Dzieje Tristana i Izoldy inaczej – księgi VII-IX

Jechali dalej w milczeniu. Wszystko było takie spokojne, miejsce lasu po obu stronach drogi zajęły pola rozciągające się szeroko na pofałdowanej łagodnymi wzgórzami równinie. Nie było żadnych ludzi. Nic, absolutnie nic się nie może stać – powtarzał sobie nasz bohater.
Czerwone światełko alarmowe w kombinezonie Tristana zaczęło nerwowo pulsować.
– Zaczyna się! – warknął, chwytając oburącz karabin – O’Merry, trzymaj się mnie, bądź tuż za moimi plecami!

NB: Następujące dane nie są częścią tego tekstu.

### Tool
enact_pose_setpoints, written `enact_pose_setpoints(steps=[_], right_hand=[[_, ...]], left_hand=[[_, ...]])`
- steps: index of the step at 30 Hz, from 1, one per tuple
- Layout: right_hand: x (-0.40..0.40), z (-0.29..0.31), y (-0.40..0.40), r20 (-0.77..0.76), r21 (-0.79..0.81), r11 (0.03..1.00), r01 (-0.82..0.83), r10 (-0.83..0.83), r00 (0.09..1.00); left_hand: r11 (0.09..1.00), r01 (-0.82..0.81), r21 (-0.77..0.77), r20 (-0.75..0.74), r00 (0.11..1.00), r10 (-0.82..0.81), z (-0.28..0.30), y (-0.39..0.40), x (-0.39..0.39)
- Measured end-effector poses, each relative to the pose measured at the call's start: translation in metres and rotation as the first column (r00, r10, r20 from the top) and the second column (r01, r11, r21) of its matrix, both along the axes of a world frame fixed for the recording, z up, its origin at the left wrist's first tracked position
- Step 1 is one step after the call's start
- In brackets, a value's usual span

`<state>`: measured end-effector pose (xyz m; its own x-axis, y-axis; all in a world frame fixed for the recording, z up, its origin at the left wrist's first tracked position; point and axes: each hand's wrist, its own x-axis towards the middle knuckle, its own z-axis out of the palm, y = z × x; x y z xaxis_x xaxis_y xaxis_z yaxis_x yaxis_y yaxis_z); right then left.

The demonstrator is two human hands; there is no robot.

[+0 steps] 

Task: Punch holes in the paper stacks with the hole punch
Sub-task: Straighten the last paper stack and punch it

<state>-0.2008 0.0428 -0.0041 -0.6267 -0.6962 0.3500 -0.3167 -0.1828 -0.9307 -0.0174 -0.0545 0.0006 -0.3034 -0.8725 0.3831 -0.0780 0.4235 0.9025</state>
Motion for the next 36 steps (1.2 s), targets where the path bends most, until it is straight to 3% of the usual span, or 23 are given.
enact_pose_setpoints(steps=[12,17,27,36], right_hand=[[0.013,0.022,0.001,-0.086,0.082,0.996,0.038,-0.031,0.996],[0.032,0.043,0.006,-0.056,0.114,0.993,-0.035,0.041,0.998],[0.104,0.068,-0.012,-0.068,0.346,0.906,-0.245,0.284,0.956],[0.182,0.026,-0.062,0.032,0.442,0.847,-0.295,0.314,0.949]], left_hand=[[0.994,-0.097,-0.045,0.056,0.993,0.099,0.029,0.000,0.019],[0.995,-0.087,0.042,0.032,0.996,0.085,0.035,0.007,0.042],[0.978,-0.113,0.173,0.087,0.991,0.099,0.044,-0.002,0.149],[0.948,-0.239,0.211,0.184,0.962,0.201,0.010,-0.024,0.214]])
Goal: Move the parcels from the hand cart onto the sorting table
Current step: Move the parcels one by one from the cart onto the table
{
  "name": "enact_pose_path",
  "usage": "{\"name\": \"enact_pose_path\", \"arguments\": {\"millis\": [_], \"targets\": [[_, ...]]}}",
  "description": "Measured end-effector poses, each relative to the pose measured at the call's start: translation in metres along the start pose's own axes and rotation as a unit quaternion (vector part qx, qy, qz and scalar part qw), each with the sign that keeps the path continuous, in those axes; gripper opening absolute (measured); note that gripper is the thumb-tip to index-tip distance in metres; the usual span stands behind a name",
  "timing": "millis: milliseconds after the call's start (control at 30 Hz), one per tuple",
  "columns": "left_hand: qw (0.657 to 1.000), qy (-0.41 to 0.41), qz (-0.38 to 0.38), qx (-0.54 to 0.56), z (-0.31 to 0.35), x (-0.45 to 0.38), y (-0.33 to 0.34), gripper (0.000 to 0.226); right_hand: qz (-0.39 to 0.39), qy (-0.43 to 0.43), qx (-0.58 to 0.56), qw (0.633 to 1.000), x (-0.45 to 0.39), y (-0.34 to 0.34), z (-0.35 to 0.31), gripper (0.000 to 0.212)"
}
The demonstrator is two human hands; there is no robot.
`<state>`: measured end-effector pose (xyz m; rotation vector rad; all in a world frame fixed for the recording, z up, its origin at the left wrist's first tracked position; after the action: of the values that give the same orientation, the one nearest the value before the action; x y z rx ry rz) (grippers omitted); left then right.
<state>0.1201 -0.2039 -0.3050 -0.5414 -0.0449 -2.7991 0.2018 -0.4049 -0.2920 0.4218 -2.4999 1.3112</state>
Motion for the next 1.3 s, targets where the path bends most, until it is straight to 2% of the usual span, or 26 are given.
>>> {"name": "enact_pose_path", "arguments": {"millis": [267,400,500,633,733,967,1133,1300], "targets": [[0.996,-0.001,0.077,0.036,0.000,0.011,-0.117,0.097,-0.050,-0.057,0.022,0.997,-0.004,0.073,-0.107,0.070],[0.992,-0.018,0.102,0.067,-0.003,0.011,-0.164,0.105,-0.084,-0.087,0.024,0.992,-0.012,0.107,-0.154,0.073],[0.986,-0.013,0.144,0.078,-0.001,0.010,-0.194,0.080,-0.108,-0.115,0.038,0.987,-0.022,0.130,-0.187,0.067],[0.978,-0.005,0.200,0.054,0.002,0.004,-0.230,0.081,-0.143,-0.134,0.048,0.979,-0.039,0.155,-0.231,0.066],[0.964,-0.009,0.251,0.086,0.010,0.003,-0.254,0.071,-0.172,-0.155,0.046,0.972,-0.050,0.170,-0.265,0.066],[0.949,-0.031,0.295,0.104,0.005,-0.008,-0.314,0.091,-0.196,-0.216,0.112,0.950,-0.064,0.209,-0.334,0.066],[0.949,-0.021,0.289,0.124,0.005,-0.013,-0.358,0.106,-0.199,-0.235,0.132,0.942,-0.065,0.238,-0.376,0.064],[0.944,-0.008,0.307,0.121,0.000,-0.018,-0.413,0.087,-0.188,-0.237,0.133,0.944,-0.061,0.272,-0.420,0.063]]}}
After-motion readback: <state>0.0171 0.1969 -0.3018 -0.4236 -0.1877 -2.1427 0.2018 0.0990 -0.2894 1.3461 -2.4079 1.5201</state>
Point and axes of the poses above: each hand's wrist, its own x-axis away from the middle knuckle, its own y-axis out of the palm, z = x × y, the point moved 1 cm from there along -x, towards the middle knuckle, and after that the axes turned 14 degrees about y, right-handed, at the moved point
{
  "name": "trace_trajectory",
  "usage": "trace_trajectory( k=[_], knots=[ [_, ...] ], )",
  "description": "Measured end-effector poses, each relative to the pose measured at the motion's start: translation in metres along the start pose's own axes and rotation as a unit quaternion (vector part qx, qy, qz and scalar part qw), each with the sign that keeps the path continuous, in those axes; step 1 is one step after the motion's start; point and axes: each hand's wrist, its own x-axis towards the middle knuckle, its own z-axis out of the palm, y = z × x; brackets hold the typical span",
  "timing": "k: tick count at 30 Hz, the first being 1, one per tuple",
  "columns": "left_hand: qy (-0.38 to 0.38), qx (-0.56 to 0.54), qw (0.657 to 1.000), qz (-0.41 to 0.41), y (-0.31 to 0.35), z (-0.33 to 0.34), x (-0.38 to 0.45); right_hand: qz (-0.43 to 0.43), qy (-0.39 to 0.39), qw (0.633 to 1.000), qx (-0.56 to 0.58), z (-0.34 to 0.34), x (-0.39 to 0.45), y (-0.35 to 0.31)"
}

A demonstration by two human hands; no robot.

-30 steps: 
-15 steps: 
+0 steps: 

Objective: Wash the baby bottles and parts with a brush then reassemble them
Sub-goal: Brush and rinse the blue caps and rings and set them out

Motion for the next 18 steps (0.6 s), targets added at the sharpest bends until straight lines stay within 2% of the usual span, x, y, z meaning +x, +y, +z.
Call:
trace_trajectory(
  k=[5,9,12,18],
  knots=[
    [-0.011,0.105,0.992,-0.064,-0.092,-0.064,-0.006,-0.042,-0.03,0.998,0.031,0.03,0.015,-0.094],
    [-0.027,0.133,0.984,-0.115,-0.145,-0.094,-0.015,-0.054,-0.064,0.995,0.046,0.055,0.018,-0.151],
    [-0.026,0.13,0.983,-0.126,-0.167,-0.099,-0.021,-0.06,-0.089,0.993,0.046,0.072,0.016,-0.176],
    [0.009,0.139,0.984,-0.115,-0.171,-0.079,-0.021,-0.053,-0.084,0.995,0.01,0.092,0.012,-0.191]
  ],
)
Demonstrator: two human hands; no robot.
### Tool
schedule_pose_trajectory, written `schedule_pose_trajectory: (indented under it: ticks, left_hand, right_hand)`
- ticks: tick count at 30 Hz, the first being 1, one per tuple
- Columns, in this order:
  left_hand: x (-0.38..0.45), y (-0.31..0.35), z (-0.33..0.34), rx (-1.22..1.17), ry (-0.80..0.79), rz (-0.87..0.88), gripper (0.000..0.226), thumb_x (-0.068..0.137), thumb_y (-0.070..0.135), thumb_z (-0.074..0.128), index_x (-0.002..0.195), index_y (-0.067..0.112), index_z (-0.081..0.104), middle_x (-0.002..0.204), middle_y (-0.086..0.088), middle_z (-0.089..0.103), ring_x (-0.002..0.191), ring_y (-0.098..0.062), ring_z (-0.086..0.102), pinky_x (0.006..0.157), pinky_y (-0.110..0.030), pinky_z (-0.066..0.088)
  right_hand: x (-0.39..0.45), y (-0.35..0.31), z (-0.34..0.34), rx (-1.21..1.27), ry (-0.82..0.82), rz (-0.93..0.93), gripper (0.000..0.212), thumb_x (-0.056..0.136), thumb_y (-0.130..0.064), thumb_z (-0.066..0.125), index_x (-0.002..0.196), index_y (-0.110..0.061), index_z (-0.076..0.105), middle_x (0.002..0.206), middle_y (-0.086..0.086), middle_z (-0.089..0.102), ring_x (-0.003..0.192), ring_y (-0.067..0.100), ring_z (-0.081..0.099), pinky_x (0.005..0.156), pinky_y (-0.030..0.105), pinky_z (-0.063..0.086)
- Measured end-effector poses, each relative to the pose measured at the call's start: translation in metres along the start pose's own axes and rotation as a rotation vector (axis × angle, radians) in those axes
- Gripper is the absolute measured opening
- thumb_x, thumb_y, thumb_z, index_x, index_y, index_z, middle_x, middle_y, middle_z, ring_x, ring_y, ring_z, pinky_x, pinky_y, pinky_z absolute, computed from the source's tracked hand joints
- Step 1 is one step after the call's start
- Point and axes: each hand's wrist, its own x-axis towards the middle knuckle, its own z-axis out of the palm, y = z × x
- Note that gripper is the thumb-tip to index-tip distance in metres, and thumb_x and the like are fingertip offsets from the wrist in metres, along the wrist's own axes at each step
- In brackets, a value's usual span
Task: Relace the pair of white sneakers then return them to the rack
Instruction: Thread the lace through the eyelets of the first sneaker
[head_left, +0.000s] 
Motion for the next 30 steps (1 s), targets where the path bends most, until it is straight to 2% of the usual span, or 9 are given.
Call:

Zamigotało, pięćdziesiąt jardów przed nimi zaczął formować się ogromny wir ze światła i powietrza. Narastał wibrujący dźwięk, spłoszone konie poniosły, piechurzy rzucili się na ziemię. Uryna i czarodzieje z daleka obserwowali zjawisko, nie kwapiąc się cokolwiek uczynić.
Tristan jak w transie skierował konia prosto w kierunku wiru, trzymając wzniesioną broń. Ktoś wołał za nim, kazał wracać, nie ryzykować, ale on nie słyszał i parł naprzód. Przeładował karabin.
Błyskające świetlne refleksy na moment zupełnie go oślepiły. Kłąb powietrza przesunął się w bok, poszybował z ogromną prędkością, mijając rycerza o parę stóp, pozostawiając pas wypalonej ziemi. Wprost tam, gdzie stał O’Merry.
– Nie! – krzyknął Tristan widząc oddalający się wir. Ściągnął lejce, zawrócił konia i wbił ostrogi w jego boki. Rumak wstrząsnął łbem, ruszył ostro do przodu, ścigając kłąb. Za późno. O wiele za późno.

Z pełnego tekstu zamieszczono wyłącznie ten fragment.